A PyTorch library entirely dedicated to neural differential equations, implicit models and related numerical methods

https://torchdyn.org

Apache License 2.0

1.4k stars 130 forks source link

Training stalls #135

Open alokwarey opened 2 years ago

alokwarey commented 2 years ago

I am noticing that the training just stalls/stops at a certain epoch for some reason. No errors/explanation. Screenshot below. It got stuck at this epoch and has been here for the last 2 hours. I am not sure why?

Untitled

Zymrael commented 2 years ago

This should be because of PyTorch Lightning, could you raise min_epochs to 100 or so?

alokwarey commented 2 years ago

Tried that. No change. Training stalled at epoch 30.

Zymrael commented 2 years ago

Could you share your model (and ideally the args passed to NeuralODE during init i.e. which solver are you using?) or is the setup the same as the tutorial? This could caused by an unlucky combination of adaptive solver + learning rate + integration time. One quick way to check if the problem is torchdyn or PyTorch Lightning related would be to replace the solver with a fixed-step alternative (use "euler" or "rk4") and see if the training stalls again.

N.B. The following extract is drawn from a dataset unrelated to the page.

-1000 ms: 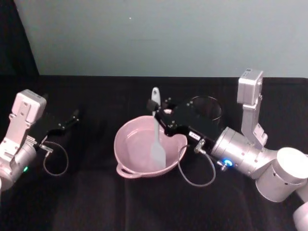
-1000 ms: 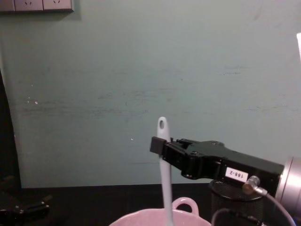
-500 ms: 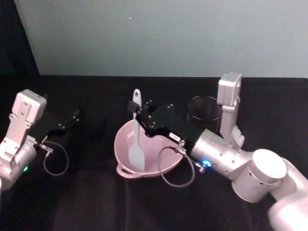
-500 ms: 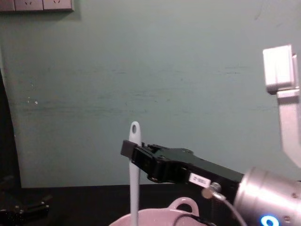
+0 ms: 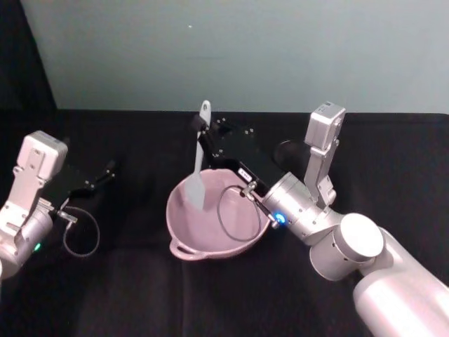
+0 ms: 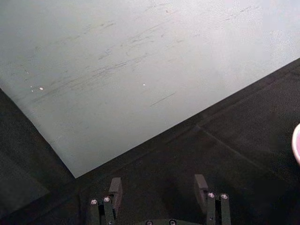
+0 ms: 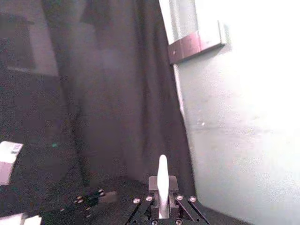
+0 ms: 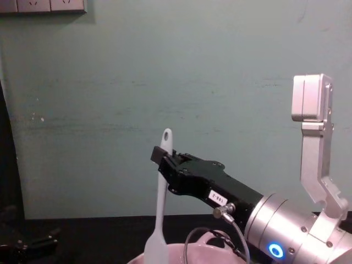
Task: Use the one hand to pick up the spoon and stir the clear water in the bowl.
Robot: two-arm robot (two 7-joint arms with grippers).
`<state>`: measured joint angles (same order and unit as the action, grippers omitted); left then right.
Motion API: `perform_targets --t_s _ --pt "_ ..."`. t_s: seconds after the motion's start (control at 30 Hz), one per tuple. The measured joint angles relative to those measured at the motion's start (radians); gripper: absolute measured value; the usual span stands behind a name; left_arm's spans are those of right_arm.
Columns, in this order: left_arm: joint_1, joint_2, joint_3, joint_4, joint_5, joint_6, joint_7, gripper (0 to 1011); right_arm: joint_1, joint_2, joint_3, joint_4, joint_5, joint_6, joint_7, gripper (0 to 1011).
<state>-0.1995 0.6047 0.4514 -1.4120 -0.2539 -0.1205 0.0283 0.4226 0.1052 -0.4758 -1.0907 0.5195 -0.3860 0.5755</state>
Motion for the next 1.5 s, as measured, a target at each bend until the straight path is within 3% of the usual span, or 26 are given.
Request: perform_targets --t_s 0.17,0.33,0.57,0.7,0.9,1.2,1.5 --pt "0.0 0.0 0.0 0.0 0.0 0.0 0.0 1011 0.018 -0.019 0.022 0.049 -0.034 -0.065 -0.022 114" --pt "0.0 0.0 0.0 0.0 0.0 0.0 0.0 1011 0.025 -0.019 0.042 0.07 -0.057 -0.093 -0.039 114" --pt "0.0 0.0 0.0 0.0 0.0 0.0 0.0 1011 0.023 0.001 0.071 0.07 -0.082 -0.105 -0.051 114" --pt "0.0 0.0 0.0 0.0 0.0 0.0 0.0 1011 -0.002 0.024 0.082 0.034 -0.095 -0.105 -0.047 116" --pt "0.0 0.0 0.0 0.0 0.0 0.0 0.0 1011 -0.052 0.069 0.088 -0.056 -0.095 -0.042 -0.016 114" --pt "0.0 0.0 0.0 0.0 0.0 0.0 0.0 1011 -0.148 0.148 0.07 -0.232 -0.031 0.105 0.051 114" --pt "0.0 0.0 0.0 0.0 0.0 0.0 0.0 1011 -0.168 0.157 0.033 -0.277 0.008 0.147 0.063 114"
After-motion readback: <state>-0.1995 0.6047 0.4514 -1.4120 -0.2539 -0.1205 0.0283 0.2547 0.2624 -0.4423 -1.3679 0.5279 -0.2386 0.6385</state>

alokwarey commented 2 years ago

Using a fixed step solver "euler" or "rk4" works! I was using tsit5 with Adam(lr = 0.01). I have a follow-up question. How can I solve an IVP or time series problem, but with control variables at each time step?

Instead of training a neural diffeq of the form dy/dt = f(y(t)), I want to train one of the form dy/dt = f(y(t), x(t)). How can I feed in x(t) or control variables at each time step for each mini-batch? Is there an example of a time series prediction problem with control variables?

laserkelvin commented 2 years ago

I've also encountered a similar issue as @alokwarey; changing to a fixed-step integrator seems to alleviate the issue, but as far as I'm aware I can't change parameters associated with those solvers (i.e. min/max step size, etc.)

On a quasi-related note, is it possible to print/log diagnostics for the stiffness of the problem, perhaps between training steps? Since torchdyn has PyTorch Lightning awareness, one could just expose metrics at a higher level for users to use with PL logging functionality. If this is desirable I could take a crack at it?